{417} Предварительные итоги

Всякое завершение, всякий конец <…> условен, поверхностен и чаще всего определяется внешними причинами, а не внутренней завершенностью и исчерпанностью самого объекта. Такой условный характер носит окончание научной работы…

П. Н. Медведев [Бахтин]. «Формальный метод в литературоведении»


Вслед за пропповской «Морфологией волшебной сказки» мы попытались описать морфологию складывающейся сказки советской.

Важнейшей методологической идеей, организующей книгу, стала для автора гадамеровская мысль о том, что движения интерпретации не только углубляют понимание прошлого, но и изменяют оценку историками обстоятельств настоящего.

«Как бог Гермес, историк должен на свой страх и риск спускаться с горы Олимп и отправляться в отдаленные страны, чтобы там сродниться с чуждыми ему обычаями.
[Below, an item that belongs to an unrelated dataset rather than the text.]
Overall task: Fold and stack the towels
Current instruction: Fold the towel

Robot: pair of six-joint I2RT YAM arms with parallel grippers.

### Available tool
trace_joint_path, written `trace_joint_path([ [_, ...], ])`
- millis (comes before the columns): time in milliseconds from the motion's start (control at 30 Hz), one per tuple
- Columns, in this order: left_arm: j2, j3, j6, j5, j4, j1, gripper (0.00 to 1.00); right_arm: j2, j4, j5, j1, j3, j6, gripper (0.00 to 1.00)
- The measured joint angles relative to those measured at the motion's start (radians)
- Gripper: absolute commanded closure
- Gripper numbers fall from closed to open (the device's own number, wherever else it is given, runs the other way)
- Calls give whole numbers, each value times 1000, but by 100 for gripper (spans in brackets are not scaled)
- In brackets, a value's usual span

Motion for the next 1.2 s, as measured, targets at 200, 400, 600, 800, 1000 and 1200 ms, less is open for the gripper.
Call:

Но для Гадамера обратный подъем, возможно, даже более важен, так как вернувшись домой, историк обнаруживает себя не только более осведомленным, но и по-новому понимающим историческую природу своего собственного занятия». Это «… слияние горизонтов само производит трансформацию понимания, так как размещает прошлое в другом контексте»[444].

Описание этой «трансформации понимания» стало одной из задач книги.

Рабочая гипотеза автора состояла в том, что полузабытые пьесы (даже если они «неталантливы», схематичны) должны рассказывать о времени более объемно, нежели те, которые органично вписались в управляемый репертуар советского театра, давать иную картину эпохи, нежели та, с которой историки литературы и театра работали ранее. То есть между теми историями, которые рассказаны в канонических советских {418} пьесах, и теми, что остались в относительной безвестности, должен быть ощутим некий «зазор», смысловой сдвиг.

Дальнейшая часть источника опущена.